Adventures on Canada’s Ferries


Canada’s ferry system is extensive. Did you know that 7 out of 10 provinces operate ferries? There’s something about summertime, ferries and vacations that go hand in hand. It’s almost always easier and far cheaper to go as a ‘walk on’ or to ride your bike and then you’re loaded first.

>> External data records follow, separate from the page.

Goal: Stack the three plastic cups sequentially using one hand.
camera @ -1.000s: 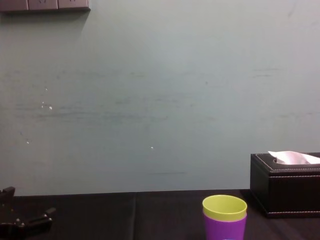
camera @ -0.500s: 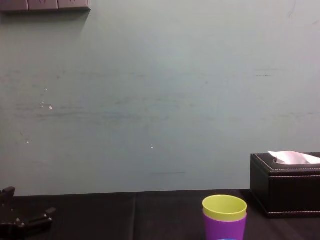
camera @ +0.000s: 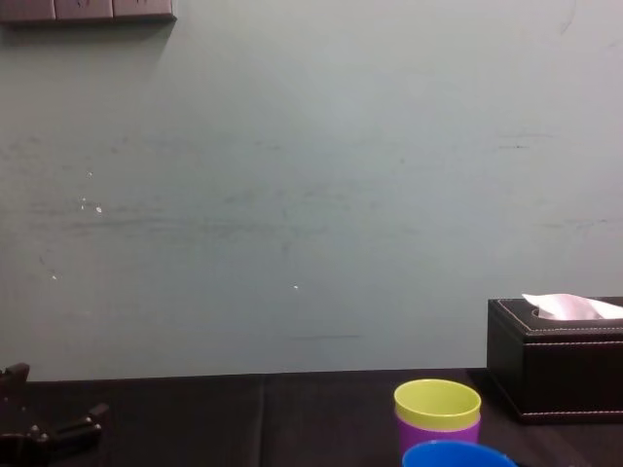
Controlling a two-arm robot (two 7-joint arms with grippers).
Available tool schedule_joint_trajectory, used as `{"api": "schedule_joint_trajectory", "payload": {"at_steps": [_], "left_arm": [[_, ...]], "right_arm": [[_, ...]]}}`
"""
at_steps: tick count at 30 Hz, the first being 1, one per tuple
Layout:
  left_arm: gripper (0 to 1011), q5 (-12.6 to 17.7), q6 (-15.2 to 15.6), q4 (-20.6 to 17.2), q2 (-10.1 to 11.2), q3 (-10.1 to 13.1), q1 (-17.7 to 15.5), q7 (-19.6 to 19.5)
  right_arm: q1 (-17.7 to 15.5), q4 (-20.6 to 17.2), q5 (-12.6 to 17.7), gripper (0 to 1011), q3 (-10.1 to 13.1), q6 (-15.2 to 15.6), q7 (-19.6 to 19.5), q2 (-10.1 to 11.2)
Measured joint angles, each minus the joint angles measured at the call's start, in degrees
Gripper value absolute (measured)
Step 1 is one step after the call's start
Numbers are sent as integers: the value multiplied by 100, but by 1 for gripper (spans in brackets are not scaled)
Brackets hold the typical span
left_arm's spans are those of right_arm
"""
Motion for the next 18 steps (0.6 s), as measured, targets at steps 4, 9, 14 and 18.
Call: {"api": "schedule_joint_trajectory", "payload": {"at_steps": [4,9,14,18], "left_arm": [[1011,0,0,0,0,0,0,0],[1011,0,0,0,0,0,0,0],[1011,0,0,0,0,0,0,0],[1011,0,0,0,0,0,0,0]], "right_arm": [[7,-228,42,723,48,223,-50,81],[65,-516,140,723,93,440,-34,200],[254,-740,335,723,129,651,68,301],[437,-843,387,723,121,830,59,349]]}}
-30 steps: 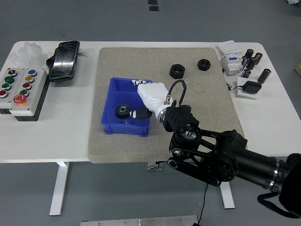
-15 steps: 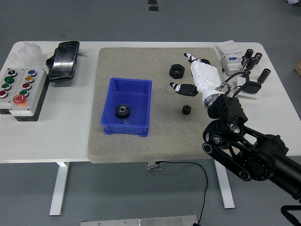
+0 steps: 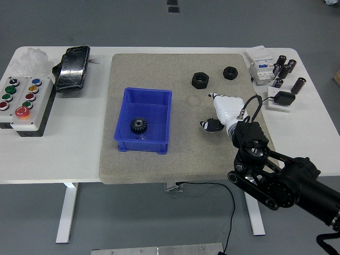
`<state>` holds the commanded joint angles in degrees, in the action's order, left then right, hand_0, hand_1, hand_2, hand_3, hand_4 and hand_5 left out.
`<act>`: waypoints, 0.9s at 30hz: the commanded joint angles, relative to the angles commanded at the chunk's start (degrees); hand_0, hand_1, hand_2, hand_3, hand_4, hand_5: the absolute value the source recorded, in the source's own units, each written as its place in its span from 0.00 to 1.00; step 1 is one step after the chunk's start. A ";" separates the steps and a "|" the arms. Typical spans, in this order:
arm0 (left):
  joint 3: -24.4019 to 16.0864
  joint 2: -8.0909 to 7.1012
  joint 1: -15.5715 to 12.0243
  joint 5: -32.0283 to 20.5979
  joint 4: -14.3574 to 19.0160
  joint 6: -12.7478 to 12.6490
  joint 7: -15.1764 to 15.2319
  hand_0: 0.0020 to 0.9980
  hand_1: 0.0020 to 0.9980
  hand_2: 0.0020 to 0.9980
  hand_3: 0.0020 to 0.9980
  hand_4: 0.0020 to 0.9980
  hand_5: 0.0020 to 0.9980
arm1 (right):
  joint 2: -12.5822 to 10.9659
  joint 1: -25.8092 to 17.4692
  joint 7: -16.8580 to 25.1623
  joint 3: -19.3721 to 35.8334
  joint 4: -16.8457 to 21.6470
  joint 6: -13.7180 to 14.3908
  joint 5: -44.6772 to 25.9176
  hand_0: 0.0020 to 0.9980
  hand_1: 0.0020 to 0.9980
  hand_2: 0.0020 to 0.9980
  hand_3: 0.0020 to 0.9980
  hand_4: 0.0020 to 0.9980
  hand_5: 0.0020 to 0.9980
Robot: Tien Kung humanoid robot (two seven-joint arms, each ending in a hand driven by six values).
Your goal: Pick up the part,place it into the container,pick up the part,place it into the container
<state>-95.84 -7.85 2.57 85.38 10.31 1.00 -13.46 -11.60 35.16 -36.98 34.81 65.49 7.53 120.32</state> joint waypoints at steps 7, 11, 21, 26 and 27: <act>0.08 -0.08 -0.01 -0.06 0.00 -0.01 0.03 0.61 0.52 0.56 0.63 0.54 0.51 | 0.03 0.18 0.00 -1.63 -1.53 -1.86 -2.62 0.34 0.57 0.64 0.70 0.55 0.26; 0.19 -0.06 0.00 -0.14 0.00 0.00 0.05 0.61 0.52 0.56 0.63 0.54 0.51 | 0.29 0.25 0.00 -2.34 -2.26 -1.29 -3.91 0.34 0.57 0.64 0.70 0.55 0.26; 0.42 -0.08 0.08 -0.33 0.00 0.03 0.15 0.61 0.52 0.56 0.63 0.54 0.51 | 0.47 0.39 0.00 -3.33 -3.13 0.66 -5.35 0.32 0.49 0.38 0.47 0.34 0.08; 0.49 -0.06 0.09 -0.41 0.00 0.03 0.18 0.61 0.52 0.56 0.63 0.54 0.51 | 0.42 0.54 0.00 -3.52 -2.95 1.39 -5.25 0.31 0.49 0.37 0.46 0.34 0.06; 0.49 -0.06 0.10 -0.44 0.00 0.03 0.19 0.61 0.52 0.56 0.63 0.54 0.51 | 0.37 0.67 0.00 -3.53 -2.76 1.47 -5.07 0.31 0.49 0.37 0.46 0.34 0.06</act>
<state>-95.35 -7.91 2.66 84.95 10.31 1.03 -13.27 -11.23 35.83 -36.98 31.28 62.73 9.00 115.25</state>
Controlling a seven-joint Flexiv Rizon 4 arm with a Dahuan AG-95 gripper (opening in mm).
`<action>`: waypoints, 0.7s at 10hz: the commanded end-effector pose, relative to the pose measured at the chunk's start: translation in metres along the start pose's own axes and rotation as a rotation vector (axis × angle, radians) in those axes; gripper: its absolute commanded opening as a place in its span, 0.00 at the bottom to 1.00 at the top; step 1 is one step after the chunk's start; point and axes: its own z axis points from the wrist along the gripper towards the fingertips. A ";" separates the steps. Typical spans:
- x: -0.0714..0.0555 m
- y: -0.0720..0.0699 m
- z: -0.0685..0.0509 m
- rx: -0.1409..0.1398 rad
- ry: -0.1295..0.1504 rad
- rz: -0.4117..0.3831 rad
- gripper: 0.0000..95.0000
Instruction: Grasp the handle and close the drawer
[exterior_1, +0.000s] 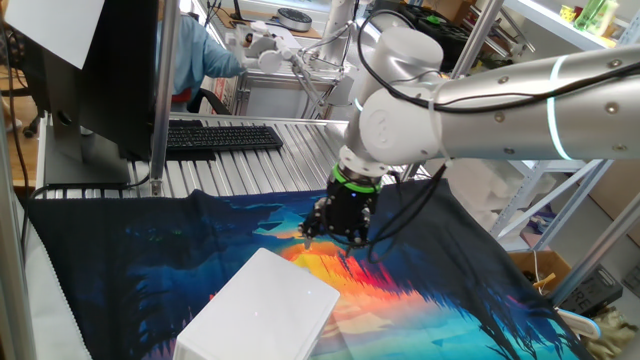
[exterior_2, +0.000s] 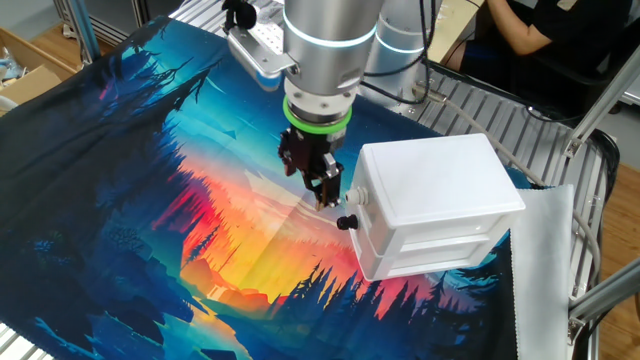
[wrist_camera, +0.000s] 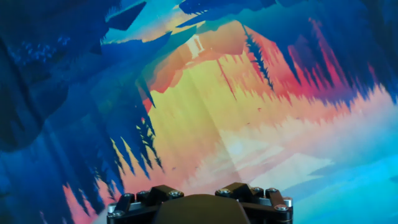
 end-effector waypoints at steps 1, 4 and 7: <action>0.005 -0.011 0.003 0.041 -0.009 -0.116 0.80; 0.018 -0.024 0.001 0.043 -0.006 -0.180 0.80; 0.013 -0.039 -0.011 0.051 0.017 -0.230 0.80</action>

Here are some ferry adventures you might want to consider.

British Columbia

"Schwartz Bay-Tsawwassen Ferry"

Schwartz Bay-Tsawwassen Ferry

  • The 90 minute ride between Tsawwassen and Schwartz Bay on Vancouver Island is especially scenic. Pass Galiano and Mayne Islands as you head through Active Pass. If you’re lucky you’ll see whales and porpoises.
  • The southern and northern Gulf Islands are linked by a smaller set of  ferries. Most of the rides between islands are short – 15 minutes to 45 minutes. It’s quite easy to island hop over the course of a few days. Here’s an example of what you can do: Tsawwassen – Galiano – Mayne – Pender – Saturna – Salt Spring Island – Schwartz Bay. You’ll need to plan where you want to night over and work around the ferry schedule. Download my free bike guide to the Gulf Islands for the details.
  • A summer only service is available from Port Hardy at the northern tip of Vancouver Island to the mid coast ports of Bella Bella, Shearwater, Klemtu, Ocean Falls and Bella Coola. This route is referred to as the Discovery Coast Passage. You can also continue all the way up to Prince Rupert on a summertime 15 hour cruise and then head over to Haida Gwaii (formerly the Queen Charlotte Islands). The coastal route is particularly stunning…in sunny weather the scenery will dazzle.

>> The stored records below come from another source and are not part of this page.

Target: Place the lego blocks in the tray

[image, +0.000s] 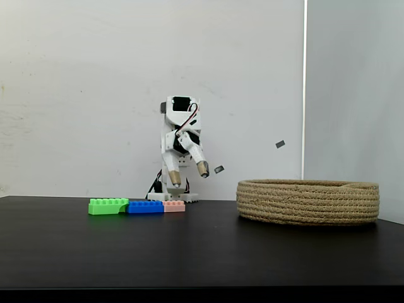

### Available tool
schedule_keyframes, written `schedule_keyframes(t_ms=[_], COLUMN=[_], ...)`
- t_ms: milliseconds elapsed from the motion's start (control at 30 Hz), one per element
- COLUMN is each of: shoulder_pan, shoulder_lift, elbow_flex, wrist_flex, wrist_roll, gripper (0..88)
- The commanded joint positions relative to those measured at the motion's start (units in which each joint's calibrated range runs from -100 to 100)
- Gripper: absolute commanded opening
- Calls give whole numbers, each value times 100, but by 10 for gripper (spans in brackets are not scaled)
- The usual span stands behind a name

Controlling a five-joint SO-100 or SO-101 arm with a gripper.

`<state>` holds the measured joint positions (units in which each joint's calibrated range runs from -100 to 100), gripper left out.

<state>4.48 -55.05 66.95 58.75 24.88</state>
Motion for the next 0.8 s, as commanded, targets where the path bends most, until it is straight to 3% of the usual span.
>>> schedule_keyframes(t_ms=[0,267,767], shoulder_pan=[253,616,698], shoulder_lift=[1231,2753,3716], elbow_flex=[-899,-1784,-2422], wrist_flex=[-107,-140,-148], wrist_roll=[-220,-376,-474], gripper=[278,254,254])
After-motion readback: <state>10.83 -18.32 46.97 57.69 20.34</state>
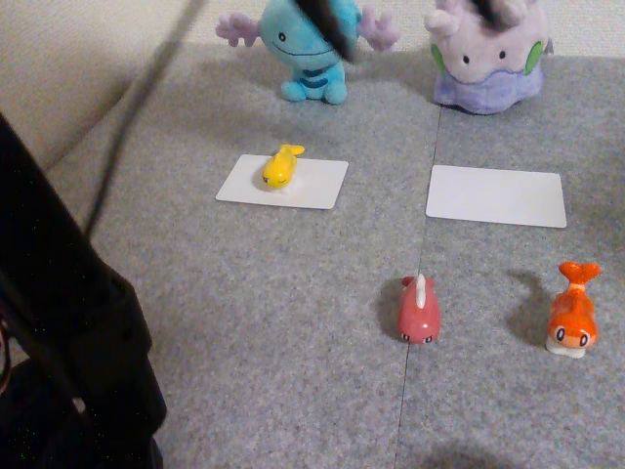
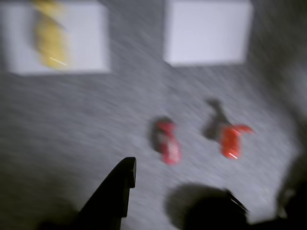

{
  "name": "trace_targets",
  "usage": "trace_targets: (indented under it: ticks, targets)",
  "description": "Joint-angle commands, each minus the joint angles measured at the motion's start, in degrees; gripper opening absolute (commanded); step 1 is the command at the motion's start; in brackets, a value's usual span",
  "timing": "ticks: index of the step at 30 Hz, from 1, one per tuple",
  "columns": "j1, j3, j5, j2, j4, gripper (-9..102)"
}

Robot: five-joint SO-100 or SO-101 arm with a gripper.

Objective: Wooper wants to eat egg sudhi, and Goomy wants to eat shrimp sushi

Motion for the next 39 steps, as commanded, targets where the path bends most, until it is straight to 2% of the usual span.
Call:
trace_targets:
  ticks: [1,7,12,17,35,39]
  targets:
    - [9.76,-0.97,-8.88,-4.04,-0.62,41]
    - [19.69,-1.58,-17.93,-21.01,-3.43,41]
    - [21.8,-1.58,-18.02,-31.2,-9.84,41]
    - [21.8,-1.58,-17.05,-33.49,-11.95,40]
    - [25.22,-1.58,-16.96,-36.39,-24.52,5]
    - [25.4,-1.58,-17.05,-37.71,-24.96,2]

  • Ontario has 12 ferries. Visit Manitoulin Island, the world’s largest fresh water island, from Tobermory on the Bruce Peninsula. Or try a trip to Pelee Island, the most southerly point in Canada. It’s particularly good for bike riding and bird watching. You can actually continue via ferry to Sandusky, Ohio from there. Other short trips connect Kingston to Wolfe Island , where there’s quieter backroad type biking, and Adolphustown to Glenora, a ferry that puts you squarely in Prince Edward County wine country.

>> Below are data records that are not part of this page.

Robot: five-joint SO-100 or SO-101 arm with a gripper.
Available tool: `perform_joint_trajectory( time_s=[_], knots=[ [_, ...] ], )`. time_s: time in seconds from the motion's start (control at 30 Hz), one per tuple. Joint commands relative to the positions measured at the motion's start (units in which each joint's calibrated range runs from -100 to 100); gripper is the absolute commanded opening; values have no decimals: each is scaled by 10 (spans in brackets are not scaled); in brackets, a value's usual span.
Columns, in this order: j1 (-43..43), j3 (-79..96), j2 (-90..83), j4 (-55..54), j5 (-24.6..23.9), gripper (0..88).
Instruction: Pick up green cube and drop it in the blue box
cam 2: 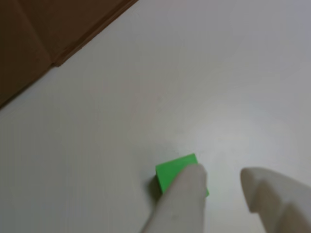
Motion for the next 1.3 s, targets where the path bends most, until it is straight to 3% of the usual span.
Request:
perform_joint_trajectory(
  time_s=[0.0,0.3,0.73,1.0,1.27],
  knots=[
    [-1,-91,44,-11,1,25],
    [0,-211,156,3,2,25],
    [32,-377,274,253,5,28],
    [29,-381,280,261,81,29],
    [26,-381,280,260,86,29]
  ],
)
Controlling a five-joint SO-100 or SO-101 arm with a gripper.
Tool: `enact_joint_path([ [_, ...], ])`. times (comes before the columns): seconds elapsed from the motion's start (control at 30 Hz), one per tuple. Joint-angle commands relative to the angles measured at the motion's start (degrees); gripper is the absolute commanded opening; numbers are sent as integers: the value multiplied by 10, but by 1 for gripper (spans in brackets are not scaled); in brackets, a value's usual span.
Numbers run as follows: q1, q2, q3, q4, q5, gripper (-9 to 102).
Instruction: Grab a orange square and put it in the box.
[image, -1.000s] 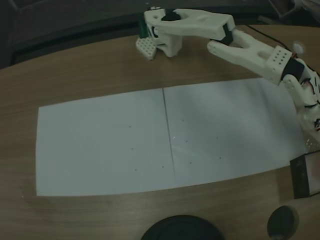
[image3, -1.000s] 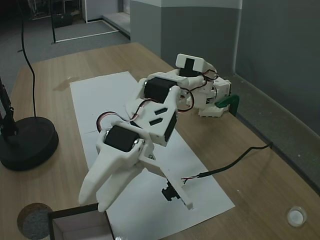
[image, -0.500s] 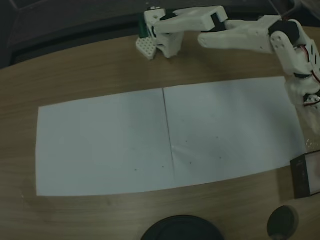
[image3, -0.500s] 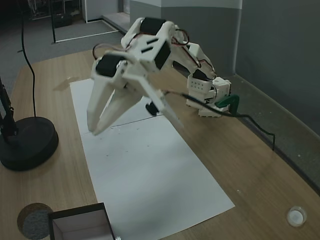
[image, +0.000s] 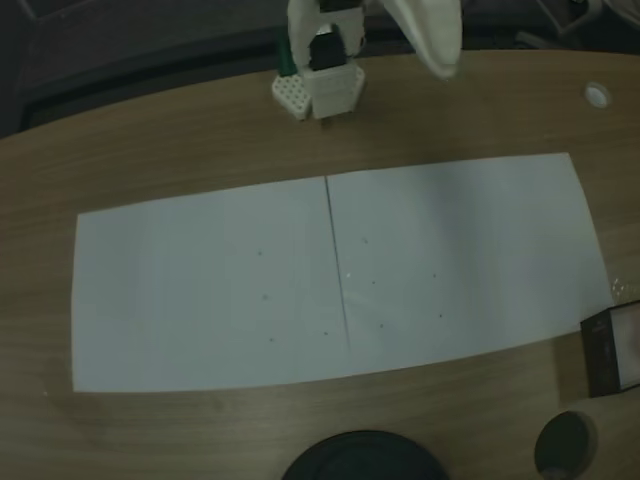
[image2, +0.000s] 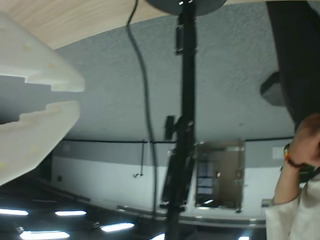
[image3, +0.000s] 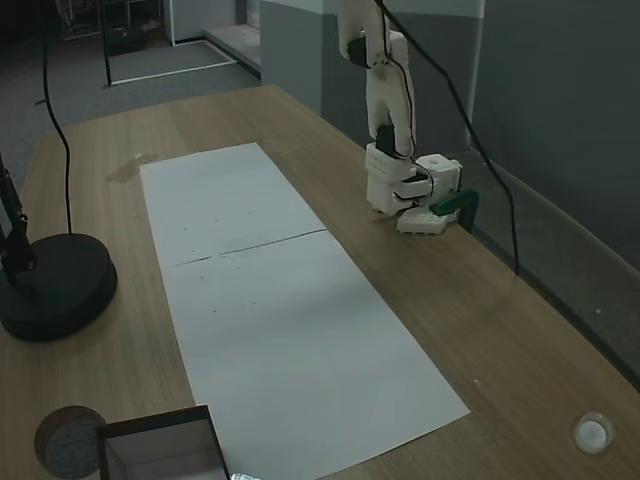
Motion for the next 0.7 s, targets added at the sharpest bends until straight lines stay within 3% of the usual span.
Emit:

  • Fourteen ferries ply the waters of Quebec. The short 10 minute ride across the mouth of the Saguenay Fjord is one of the shorter rides. Another short but scenic ferry ride takes you to Isle aux Coudres, an island discovered in 1535.  It’s famous for its craftspeople, apple and nut orchards, summer theatre and great food. The hour long Riviere-du-Loup – Saint Simeon ferry crosses the St. Lawrence River in an area frequented by whales. The Iles de la Madeleine are far removed from the Quebec mainland and in fact are accessed via  a 5 hour ferry from Prince Edward Island. Here you can easily spend a week exploring. The islands are renowed for their restaurants, wind surfing, kite surfing, snorkeling, caving and biking.

New Brunswick

  • Fourteen ferries operate within New Brunswick and one three hour ferry leaves Saint John, New Brunswick for Digby, Nova Scotia. Most of the provincial ferries are short 5-7 minute affairs. The exception is the 90 minute crossing to Grand Manan Island. Grand Manan Island has plenty to offer the visitor. Whale watching, kayaking, biking, beachcombing and bird watching are all possibilities. Wildflowers, interesting rock formations and trips to nine different lighthouses all help round out your experience.

Nova Scotia

  • The three ferries operating in Nova Scotia take you to either Saint John, New Brunswick, Wood Islands, Prince Edward Island or Port aus Basques/Argentia, Newfoundland from North Sydney. They offer time saving alternatives to alot of driving and make it possible for Newoundlanders to leave their island without flying.

Prince Edward Island

  • Look for ferries to Nova Scotia on the 75 minute route between Woods Islands, PEI and Caribou, Nova Scotia or the 5 hour ferry to the Iles de la Madeleine.


  • Newfoundland has ferry service to Nova Scotia, Quebec (near the Labrador border) and St. Pierre and Miquelon. In addition 17 ferriesunite small communities up the coast of Labrador and along the remote southern edge of the island. The Port aux Basques – North Sydney, Nova Scotia route crosses the Cabot Strait and can be done as one very long day trip during the summer months. The St. Barbe-Blanc Sablon ferry takes just under 2 hours and connects Newfoundland to Labrador via ferry and a short drive from the Quebec ferry terminal. The return trip can be easily done in a day. Look for whales as you make the crossing.
  • The St. Pierre and Miquelon ferry will take you to another country – quite literally. France is the proud owner of these two small islands. Daily trips during the summer will allow you to get a real taste of Europe, complete with croissants, Euros and French culture.